Congenital hearing loss has an impact on almost every facet of life. In more than 50% of cases, a genetic cause can be identified. Currently, extensive genetic testing is available, although the etiology of some patients with obvious familial hearing loss remains unknown. We selected a cohort of mutation-negative patients to optimize the diagnostic yield for genetic hearing impairment. In this retrospective study, 21 patients (17 families) with negative molecular diagnostics for non-syndromic hearing loss (gene panel analysis) were included based on a positive family history with a similar type of hearing loss. Additional genetic testing was performed using a whole exome sequencing panel (WESHL panel v2.0) in four families with the strongest likelihood of genetic hearing impairment. In this cohort ( = 21), the severity of hearing loss was most commonly moderate (52%). Additional genetic testing revealed pathogenic copy number variants in the gene in two families. In summary, regular re-evaluation of hearing loss patients with presumably genetic etiology after negative molecular diagnostics is recommended, as we might miss newly discovered deafness genes. The switch from gene panel analysis to whole exome sequencing or whole genome sequencing for the testing of congenital hearing loss seems promising.

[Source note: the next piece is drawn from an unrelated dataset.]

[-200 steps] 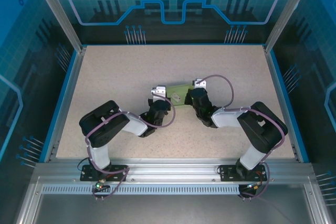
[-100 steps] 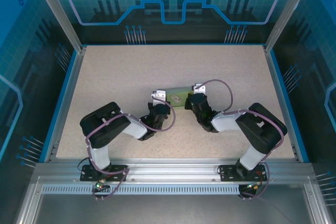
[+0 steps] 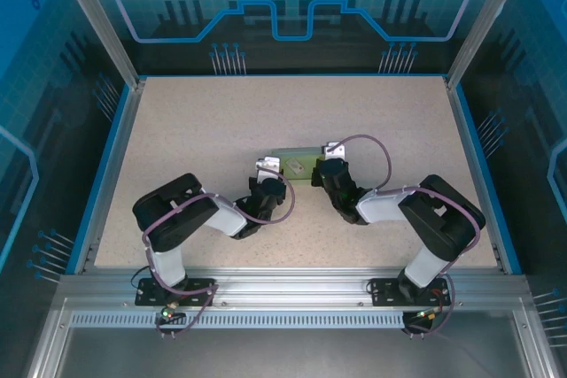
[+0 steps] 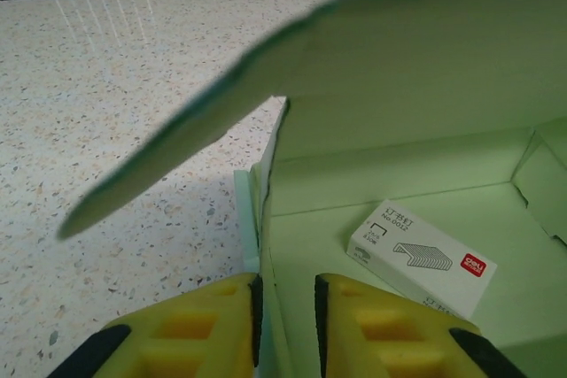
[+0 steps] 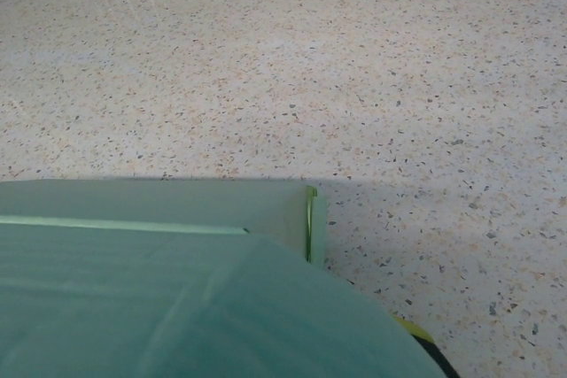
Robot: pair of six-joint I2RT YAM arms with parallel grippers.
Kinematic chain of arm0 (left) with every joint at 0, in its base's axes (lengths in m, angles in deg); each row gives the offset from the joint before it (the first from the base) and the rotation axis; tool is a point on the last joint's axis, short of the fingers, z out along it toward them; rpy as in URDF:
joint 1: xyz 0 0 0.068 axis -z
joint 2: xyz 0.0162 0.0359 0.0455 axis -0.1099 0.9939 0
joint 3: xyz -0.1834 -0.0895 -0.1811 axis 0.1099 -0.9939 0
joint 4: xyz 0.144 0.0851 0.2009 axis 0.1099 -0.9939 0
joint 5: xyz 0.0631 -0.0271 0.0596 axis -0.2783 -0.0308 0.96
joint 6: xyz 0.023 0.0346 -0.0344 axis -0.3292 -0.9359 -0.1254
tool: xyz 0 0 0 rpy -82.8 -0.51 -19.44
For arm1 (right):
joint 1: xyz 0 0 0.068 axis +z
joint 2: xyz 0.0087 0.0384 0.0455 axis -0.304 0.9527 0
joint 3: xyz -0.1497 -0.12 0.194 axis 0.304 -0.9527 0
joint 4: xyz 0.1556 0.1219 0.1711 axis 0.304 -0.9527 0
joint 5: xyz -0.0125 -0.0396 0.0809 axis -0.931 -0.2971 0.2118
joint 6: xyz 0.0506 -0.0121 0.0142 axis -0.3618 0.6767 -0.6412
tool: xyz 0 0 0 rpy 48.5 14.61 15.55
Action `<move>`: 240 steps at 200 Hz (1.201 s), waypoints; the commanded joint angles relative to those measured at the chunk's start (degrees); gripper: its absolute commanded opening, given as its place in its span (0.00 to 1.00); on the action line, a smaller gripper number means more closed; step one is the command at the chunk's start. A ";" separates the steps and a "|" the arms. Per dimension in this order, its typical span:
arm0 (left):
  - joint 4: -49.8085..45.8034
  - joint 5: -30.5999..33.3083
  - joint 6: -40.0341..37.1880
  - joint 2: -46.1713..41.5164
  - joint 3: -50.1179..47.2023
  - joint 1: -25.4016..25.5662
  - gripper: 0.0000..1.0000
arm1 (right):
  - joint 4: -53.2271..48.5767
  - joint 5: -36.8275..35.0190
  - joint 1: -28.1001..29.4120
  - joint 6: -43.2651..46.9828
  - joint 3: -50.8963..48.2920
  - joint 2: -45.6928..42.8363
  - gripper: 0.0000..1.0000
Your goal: Fold the paper box
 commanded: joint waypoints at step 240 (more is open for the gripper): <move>-63.94 -38.76 2.27 -21.47 30.34 -14.85 0.57 | -2.98 -1.15 1.24 2.24 2.26 0.29 0.03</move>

先天性听力损失几乎会对生活的各个方面产生影响。在超过 50%的病例中,可以确定遗传原因。目前,有广泛的基因检测可用,尽管一些有明显家族性听力损失的患者的病因仍然未知。我们选择了一组突变阴性患者,以优化遗传性听力障碍的诊断效果。在这项回顾性研究中,根据具有相似类型听力损失的阳性家族史,我们纳入了 21 名(17 个家庭)非综合征性听力损失(基因panel 分析)分子诊断阴性的患者。在最有可能存在遗传性听力障碍的 4 个家庭中,使用全外显子组测序panel(WESHL panel v2.0)进行了额外的基因检测。在该队列(=21)中,听力损失的严重程度最常见为中度(52%)。额外的基因检测显示,两个家庭的 基因存在致病性拷贝数变异。总之,建议对分子诊断阴性的疑似遗传性病因的听力损失患者定期重新评估,因为我们可能会错过新发现的耳聋基因。从基因panel 分析切换到全外显子组测序或全基因组测序来检测先天性听力损失似乎很有前景。